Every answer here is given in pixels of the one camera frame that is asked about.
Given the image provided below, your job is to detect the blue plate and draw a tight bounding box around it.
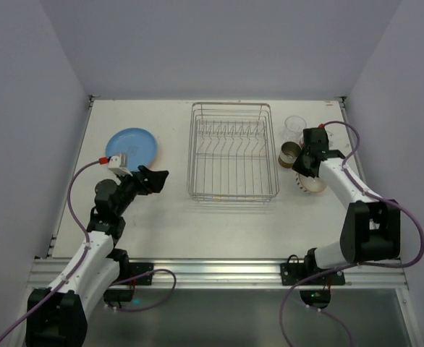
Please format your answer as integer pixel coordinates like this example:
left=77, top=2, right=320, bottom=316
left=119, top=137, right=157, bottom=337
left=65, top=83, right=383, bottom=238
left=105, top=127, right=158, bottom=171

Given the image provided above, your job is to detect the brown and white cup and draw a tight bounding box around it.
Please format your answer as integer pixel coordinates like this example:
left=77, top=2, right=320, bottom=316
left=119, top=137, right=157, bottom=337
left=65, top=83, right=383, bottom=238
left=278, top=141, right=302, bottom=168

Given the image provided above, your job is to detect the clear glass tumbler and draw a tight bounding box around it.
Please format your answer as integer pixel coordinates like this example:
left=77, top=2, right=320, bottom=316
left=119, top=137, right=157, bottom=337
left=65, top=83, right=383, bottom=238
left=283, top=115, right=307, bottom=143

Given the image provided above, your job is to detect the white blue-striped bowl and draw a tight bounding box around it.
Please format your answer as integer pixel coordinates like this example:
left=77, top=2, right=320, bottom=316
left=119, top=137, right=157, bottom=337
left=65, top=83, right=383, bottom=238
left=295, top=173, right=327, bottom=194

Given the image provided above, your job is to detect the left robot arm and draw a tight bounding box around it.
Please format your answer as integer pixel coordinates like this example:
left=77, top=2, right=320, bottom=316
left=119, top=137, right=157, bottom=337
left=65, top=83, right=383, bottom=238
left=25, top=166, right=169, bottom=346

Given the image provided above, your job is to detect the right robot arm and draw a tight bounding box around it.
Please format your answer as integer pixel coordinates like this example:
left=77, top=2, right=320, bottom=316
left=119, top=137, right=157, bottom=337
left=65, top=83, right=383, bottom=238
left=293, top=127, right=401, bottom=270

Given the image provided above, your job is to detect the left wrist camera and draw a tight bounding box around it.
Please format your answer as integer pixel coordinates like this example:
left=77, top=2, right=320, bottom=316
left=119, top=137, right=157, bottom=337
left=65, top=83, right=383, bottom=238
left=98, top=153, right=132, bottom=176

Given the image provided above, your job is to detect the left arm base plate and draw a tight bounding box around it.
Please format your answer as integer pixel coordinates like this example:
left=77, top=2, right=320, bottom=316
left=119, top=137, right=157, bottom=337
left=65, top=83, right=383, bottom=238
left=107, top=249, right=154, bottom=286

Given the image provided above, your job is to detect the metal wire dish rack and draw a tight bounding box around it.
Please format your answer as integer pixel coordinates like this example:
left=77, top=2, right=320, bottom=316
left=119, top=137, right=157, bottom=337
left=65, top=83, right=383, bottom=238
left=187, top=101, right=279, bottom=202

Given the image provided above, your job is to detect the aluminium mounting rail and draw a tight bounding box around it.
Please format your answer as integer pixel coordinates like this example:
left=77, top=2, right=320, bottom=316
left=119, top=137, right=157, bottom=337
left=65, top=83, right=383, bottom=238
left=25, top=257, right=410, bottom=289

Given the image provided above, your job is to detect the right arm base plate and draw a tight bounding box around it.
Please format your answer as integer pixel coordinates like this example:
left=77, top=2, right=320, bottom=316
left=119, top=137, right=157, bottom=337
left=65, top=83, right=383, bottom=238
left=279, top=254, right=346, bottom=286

__Work item__: Above are some records. Copy each of their lines that holds the string "white".

__Result of the exercise__:
Given the image provided above, your job is to detect the brown and white cup and draw a tight bounding box around it.
Given the image provided above, your job is to detect the white blue-striped bowl and draw a tight bounding box around it.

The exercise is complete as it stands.